A beautiful relative tried to censor my blog a few times until I told her off because self-censorship is my speciality. I guess that’s the trouble with having friends and family reading your blog. You have to be so bloody careful what you say. One blog friend told me that none of her family or friends know about her blog and I think she was very wise! When I taught Creative Writing at the university I would always devote a lecture to the self-censorship conundrum because it is such a huge dilemma when you want to write something but you are scared someone will disapprove. I used to say, “Just pretend your parents aren’t looking over your shoulder.
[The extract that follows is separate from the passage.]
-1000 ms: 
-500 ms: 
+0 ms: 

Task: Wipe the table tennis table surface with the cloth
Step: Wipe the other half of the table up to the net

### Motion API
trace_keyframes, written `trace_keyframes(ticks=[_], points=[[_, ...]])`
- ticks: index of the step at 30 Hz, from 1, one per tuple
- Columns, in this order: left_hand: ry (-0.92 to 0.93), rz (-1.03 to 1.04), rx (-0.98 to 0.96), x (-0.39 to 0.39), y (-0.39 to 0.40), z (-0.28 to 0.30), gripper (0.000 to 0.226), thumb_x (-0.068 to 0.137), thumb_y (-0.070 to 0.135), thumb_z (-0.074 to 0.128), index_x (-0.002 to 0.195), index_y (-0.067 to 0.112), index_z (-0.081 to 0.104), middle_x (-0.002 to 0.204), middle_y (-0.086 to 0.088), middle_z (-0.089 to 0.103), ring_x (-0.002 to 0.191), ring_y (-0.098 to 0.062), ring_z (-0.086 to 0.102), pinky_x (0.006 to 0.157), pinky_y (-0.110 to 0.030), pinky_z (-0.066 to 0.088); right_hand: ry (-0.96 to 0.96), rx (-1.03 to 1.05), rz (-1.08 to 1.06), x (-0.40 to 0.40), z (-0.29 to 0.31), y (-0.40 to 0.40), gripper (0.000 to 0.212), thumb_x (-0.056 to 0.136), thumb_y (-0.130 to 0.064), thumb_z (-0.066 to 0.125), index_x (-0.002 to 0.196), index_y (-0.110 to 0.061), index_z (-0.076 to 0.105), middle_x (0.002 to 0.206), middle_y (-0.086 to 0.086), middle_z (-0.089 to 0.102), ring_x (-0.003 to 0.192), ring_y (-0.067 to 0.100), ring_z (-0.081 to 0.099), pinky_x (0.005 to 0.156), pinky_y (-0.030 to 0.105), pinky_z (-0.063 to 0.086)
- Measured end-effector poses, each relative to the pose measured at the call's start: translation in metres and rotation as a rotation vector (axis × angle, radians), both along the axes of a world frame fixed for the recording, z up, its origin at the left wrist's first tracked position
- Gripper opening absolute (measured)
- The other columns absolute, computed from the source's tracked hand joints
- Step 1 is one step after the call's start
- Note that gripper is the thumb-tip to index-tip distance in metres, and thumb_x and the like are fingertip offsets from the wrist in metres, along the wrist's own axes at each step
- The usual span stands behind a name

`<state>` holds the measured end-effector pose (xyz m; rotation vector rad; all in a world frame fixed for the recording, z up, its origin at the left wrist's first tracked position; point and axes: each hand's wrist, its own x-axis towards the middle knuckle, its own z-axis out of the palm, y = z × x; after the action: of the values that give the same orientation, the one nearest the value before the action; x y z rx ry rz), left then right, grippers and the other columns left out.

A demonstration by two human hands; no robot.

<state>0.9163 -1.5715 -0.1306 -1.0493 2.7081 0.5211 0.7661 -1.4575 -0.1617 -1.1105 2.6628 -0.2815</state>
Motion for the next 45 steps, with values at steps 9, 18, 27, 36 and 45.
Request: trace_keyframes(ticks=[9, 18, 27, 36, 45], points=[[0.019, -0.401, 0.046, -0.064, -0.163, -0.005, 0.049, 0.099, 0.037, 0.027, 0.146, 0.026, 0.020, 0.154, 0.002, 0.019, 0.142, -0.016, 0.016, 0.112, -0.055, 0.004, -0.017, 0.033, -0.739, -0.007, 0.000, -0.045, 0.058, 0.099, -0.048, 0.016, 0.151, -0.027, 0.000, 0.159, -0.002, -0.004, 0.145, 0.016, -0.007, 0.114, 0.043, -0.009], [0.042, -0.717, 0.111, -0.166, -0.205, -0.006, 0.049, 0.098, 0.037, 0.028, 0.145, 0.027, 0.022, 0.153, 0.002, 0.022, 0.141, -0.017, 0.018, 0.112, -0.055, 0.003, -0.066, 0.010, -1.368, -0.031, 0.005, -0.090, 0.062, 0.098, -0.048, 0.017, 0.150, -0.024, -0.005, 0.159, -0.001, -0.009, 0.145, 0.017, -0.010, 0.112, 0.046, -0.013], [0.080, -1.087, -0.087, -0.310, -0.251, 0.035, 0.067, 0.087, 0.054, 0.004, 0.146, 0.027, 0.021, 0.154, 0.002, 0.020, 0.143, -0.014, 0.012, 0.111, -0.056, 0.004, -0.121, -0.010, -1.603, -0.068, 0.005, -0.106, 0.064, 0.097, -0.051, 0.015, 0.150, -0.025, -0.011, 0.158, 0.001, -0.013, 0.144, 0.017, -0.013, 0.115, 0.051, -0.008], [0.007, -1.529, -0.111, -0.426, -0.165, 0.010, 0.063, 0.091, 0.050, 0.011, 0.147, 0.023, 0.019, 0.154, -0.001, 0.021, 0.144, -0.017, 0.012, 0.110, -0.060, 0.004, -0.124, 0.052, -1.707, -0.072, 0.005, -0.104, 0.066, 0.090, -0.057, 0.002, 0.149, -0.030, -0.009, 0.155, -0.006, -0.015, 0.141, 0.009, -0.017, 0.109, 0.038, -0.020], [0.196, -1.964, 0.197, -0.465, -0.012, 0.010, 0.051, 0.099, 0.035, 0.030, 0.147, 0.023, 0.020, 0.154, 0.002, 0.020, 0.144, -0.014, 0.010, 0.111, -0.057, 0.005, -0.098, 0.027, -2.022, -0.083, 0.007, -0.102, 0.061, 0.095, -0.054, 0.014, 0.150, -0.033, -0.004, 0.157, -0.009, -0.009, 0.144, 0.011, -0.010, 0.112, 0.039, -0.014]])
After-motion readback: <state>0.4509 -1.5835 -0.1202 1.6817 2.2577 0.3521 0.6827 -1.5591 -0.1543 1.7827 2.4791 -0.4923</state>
Write bile, write rage, write blood – write passion!” It seemed to work but it had its drawbacks because when it came assessing those assignments, it was like being hit by lightning in good and bad ways.
I am sometimes too honest for my own good and this week my anger has leaked into my posts because I didn’t know what else to do with it. That’s okay and I am fine with that. Nevertheless I did feel a little lighter trashing that post. Does anyone else do this?
He launched his CD yesterday but we couldn’t get to Perth. I am so proud and honoured that Michael did some of his work here at Bythorne.
http://soundcloud.com/flaming-pines/cureakling-michael-terren-out
I will try to provide better links once I figure the sound thing out. Luckily Michael is an understanding musician!